Required action ▸
Find and copy each line of the records where the string "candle" shows up.

Source data ▸

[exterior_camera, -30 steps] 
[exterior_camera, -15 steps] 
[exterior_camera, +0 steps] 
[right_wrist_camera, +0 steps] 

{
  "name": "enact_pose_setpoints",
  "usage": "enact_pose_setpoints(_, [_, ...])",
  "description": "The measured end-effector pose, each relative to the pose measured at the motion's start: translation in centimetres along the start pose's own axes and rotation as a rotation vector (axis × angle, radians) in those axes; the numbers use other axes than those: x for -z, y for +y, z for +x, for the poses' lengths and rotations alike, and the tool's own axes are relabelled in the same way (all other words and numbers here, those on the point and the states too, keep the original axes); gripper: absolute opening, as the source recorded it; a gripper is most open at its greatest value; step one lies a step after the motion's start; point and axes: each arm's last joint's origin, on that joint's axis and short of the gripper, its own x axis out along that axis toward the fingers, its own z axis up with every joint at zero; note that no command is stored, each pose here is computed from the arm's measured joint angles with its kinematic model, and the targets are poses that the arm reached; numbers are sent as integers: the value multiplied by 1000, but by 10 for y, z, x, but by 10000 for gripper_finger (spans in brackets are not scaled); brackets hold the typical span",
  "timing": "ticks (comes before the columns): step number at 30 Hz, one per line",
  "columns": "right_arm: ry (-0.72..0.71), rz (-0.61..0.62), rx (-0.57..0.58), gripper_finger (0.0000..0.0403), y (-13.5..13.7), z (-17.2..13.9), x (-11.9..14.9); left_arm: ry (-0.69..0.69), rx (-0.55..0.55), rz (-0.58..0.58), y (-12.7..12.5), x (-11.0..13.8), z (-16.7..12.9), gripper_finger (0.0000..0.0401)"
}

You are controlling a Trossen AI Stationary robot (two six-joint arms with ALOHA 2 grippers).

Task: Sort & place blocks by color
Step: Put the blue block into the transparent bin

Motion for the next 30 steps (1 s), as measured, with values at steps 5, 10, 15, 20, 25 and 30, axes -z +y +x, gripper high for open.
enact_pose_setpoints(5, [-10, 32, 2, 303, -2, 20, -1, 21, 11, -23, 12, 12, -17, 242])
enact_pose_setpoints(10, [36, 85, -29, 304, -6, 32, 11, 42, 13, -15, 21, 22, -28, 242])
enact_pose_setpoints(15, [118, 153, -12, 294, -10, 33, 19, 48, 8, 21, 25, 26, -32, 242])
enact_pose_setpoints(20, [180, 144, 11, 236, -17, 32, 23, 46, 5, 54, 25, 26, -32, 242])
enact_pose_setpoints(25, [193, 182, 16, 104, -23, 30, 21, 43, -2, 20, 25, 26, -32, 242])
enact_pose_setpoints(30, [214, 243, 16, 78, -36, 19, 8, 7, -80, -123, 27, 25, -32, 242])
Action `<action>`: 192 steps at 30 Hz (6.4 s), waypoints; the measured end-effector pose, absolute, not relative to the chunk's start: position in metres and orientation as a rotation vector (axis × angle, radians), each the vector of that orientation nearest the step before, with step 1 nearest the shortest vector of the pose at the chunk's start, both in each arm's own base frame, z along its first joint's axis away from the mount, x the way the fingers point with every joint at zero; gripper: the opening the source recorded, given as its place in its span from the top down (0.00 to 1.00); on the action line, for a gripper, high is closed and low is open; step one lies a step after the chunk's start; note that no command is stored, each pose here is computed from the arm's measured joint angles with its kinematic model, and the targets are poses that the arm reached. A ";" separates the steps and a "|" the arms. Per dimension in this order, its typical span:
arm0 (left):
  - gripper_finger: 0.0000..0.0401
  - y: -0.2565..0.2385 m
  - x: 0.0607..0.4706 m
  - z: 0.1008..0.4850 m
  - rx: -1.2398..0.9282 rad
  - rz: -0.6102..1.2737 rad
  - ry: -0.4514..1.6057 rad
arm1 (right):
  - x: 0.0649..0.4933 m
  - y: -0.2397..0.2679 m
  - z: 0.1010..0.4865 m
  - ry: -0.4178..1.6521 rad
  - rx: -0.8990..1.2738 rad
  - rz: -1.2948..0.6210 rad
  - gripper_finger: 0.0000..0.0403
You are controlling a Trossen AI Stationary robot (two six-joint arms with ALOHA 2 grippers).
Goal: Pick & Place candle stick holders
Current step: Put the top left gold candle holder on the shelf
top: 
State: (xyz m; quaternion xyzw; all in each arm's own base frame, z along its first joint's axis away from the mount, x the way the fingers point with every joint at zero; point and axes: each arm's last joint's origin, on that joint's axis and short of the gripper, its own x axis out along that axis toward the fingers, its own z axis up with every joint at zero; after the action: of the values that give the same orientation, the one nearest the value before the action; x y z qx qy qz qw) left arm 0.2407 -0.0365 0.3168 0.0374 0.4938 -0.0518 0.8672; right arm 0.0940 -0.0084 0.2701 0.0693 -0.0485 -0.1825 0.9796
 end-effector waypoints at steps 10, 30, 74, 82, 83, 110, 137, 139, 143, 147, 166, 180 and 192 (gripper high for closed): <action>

Task response ▸
Goal: Pick & Place candle stick holders
Current step: Put the top left gold candle holder on the shelf

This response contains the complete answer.